He didn't have any information about the injured, but said incidents were expected as Hungary closed the border. "Hungary must show it is ready and capable to accept these people," said Vulin.
Hungarian authorities also said that they have arrested a total of 519 migrants who tried to cross the border since tough new laws went into effect on Wednesday that make it a crime to cross from Serbia anywhere other than at legal checkpoints. Authorities launched 46 criminal prosecutions and found two Iraqi men guilty, the first convictions based on the new laws.
Two men were expelled from Hungary and banned from re-entering the country for a year.
Syrian President Bashar Assad blamed Europe for the crisis, saying it's a direct result of the West's support for extremists in Syria over the past four years.
In an interview with Russian media, Assad accused Europe of supporting "terrorism" and providing "protection for terrorists, calling them moderates."
Earlier in the day, Hungary's foreign minister denied that closed borders and tough new laws signal callousness toward refugees, repeating the government's claim that most of those entering Hungary are actually economic migrants.
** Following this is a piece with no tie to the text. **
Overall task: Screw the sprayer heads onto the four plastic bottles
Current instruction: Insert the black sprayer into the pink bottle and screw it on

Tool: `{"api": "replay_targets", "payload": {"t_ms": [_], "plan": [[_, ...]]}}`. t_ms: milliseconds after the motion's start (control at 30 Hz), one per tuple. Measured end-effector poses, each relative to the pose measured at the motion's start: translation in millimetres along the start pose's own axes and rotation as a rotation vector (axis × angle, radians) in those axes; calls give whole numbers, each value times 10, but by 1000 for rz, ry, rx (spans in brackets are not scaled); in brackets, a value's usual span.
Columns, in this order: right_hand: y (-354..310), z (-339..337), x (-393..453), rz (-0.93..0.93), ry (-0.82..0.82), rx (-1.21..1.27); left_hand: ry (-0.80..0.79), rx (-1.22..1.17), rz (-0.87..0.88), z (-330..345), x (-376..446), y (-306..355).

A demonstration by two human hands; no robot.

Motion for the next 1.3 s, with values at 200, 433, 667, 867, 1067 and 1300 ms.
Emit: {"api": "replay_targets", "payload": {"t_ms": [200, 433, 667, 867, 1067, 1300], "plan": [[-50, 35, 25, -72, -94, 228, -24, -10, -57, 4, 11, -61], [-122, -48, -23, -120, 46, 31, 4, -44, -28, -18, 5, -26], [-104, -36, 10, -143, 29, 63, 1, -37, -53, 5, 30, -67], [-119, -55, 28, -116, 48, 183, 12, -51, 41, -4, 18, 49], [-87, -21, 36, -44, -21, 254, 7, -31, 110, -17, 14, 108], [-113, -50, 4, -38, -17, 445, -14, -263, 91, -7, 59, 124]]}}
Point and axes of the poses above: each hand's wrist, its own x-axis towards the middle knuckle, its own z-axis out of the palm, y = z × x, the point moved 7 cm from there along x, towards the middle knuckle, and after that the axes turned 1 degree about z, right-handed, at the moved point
"Based on our history, we are always in solidarity with the refugees," Szijjarto told The Associated Press in an interview. "What we're saying is that we cannot accept economic migrants because we cannot bear the burden of that."
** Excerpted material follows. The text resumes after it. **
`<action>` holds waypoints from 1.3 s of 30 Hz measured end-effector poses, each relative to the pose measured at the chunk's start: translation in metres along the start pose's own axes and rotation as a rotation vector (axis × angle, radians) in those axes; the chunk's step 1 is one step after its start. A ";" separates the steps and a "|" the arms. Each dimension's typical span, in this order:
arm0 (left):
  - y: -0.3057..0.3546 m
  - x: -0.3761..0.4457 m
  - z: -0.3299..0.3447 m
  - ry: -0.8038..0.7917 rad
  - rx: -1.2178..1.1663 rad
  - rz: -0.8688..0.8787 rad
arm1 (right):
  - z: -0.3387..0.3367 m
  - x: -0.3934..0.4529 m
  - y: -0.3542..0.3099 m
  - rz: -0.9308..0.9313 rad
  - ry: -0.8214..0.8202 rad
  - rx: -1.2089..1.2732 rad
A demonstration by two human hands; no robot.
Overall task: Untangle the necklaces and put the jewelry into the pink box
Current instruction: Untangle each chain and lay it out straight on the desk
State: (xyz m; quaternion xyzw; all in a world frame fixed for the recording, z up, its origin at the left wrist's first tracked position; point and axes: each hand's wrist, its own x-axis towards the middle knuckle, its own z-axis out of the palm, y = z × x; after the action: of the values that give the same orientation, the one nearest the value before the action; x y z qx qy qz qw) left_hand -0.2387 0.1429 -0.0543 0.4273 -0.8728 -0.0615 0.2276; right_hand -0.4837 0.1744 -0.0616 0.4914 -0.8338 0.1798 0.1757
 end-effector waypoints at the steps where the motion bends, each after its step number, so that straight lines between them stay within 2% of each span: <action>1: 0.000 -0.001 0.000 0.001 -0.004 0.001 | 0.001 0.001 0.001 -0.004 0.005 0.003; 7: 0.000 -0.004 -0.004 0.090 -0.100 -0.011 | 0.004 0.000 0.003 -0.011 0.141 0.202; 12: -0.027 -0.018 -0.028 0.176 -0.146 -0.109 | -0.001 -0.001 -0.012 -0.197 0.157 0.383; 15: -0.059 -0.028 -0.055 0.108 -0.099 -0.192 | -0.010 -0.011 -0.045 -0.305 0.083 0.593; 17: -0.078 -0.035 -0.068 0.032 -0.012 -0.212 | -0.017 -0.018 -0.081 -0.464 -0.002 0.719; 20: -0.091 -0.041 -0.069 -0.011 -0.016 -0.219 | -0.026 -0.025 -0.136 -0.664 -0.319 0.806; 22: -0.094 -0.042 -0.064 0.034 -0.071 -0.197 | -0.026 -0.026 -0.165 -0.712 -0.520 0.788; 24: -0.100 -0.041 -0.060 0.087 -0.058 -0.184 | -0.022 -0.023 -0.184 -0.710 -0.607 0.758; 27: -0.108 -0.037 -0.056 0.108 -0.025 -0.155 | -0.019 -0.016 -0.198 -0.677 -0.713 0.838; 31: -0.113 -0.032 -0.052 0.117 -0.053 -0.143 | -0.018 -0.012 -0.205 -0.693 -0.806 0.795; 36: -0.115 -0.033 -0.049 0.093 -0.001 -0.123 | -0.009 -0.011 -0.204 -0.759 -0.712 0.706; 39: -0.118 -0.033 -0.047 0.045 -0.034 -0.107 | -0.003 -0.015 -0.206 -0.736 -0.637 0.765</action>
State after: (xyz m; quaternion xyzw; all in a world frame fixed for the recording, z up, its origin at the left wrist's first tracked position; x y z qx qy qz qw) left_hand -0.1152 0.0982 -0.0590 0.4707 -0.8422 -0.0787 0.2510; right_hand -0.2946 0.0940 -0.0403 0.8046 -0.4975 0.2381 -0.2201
Migrants trapped at border crossing near Horgos, a Serbian village, were confused about whether to keep waiting or to try to enter the EU through Croatia, a longer and less direct path into Western Europe.
"I don't know what to do - stay here or try some other way to cross the border," said Ahmed Sami from Aleppo, Syria. "We walked and traveled for hundreds, thousands of kilometers only to be stopped meters from the European Union. My wife and children cannot stand on their feet any more. This is tragic."
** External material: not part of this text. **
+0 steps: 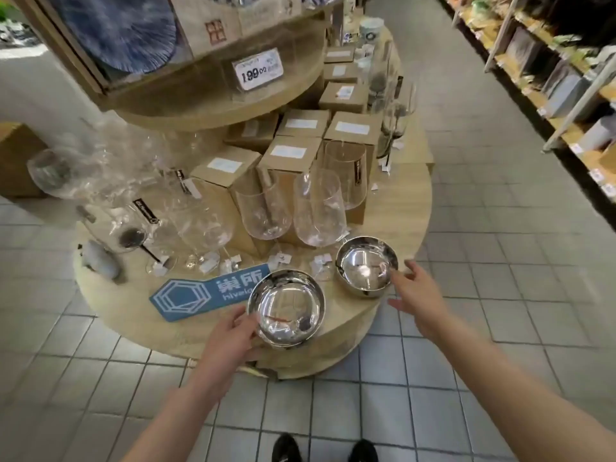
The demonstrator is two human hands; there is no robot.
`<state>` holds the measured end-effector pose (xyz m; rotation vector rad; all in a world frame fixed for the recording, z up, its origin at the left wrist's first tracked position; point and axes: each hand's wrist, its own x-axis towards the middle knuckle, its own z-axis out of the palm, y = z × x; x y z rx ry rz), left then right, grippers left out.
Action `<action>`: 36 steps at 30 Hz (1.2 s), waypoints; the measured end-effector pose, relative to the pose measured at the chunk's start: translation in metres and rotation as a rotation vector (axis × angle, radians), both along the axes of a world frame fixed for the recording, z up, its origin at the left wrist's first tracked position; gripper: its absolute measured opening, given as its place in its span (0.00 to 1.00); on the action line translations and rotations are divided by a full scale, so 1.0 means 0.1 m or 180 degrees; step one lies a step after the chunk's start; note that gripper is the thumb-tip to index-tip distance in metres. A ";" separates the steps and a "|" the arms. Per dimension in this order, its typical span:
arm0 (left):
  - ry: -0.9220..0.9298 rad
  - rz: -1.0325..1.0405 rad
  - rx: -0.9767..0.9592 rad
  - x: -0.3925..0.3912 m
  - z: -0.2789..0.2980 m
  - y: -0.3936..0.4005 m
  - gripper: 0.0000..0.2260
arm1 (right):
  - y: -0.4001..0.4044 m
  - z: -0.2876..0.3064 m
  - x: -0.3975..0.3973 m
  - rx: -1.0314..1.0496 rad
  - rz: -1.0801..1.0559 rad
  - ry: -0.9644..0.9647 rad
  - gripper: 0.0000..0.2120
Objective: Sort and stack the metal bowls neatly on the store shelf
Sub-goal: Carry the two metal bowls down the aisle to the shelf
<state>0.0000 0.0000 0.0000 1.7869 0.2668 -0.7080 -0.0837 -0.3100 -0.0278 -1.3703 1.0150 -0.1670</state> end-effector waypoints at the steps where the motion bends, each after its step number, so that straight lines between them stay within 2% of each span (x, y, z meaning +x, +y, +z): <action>1: 0.0015 0.0026 -0.0005 0.02 -0.03 -0.02 0.20 | -0.01 -0.02 0.04 0.0072 0.0001 0.0017 0.30; 6: 0.0117 0.0073 0.0075 0.05 -0.12 -0.08 0.12 | 0.02 -0.12 0.12 0.0144 -0.0039 0.0055 0.16; 15: 0.0214 -0.0475 0.0074 0.12 -0.05 -0.14 0.10 | 0.18 0.16 -0.12 0.0381 -0.0387 0.0042 0.12; 19: 0.0318 -0.1010 -0.0148 0.04 0.09 -0.26 0.14 | 0.21 0.32 -0.56 0.0376 -0.0672 0.0018 0.11; 24: 0.0403 -0.1577 -0.0305 -0.09 0.19 -0.67 0.13 | 0.14 0.47 -1.30 0.0250 -0.1412 -0.0032 0.10; 31: 0.0328 -0.2205 -0.0294 -0.39 0.20 -1.48 0.09 | -0.05 0.56 -2.35 0.0086 -0.2285 -0.0023 0.11; 36: 0.0390 -0.2438 -0.0322 -0.59 0.21 -2.19 0.11 | -0.35 0.50 -2.89 0.0163 -0.2583 -0.0240 0.08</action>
At least 300 crossed into Tovarnik, Croatia, after they were bused to the Serbian border town of Sid on an all-night ride from Macedonia.
Croatian Prime Minister Zoran Milanovic criticised Hungary's decision to seal its border with Serbia for migrants and said Croatia will not do the same.
"We are ready to accept these people, regardless of their religion and the color of their skin, and direct them to the destinations where they wish to go, Germany and Scandinavia," Milanovic told lawmakers in Parliament.
Elsewhere in Europe migrants remained on the move.
Greek police said about 5,000 refugees and migrants crossed the country's northern border with Macedonia in the 24 hours from Tuesday morning to Wednesday morning.
Meanwhile, Austria began selective controls of vehicles at three main border crossings with Hungary as it tries to impose some order over the stream of people.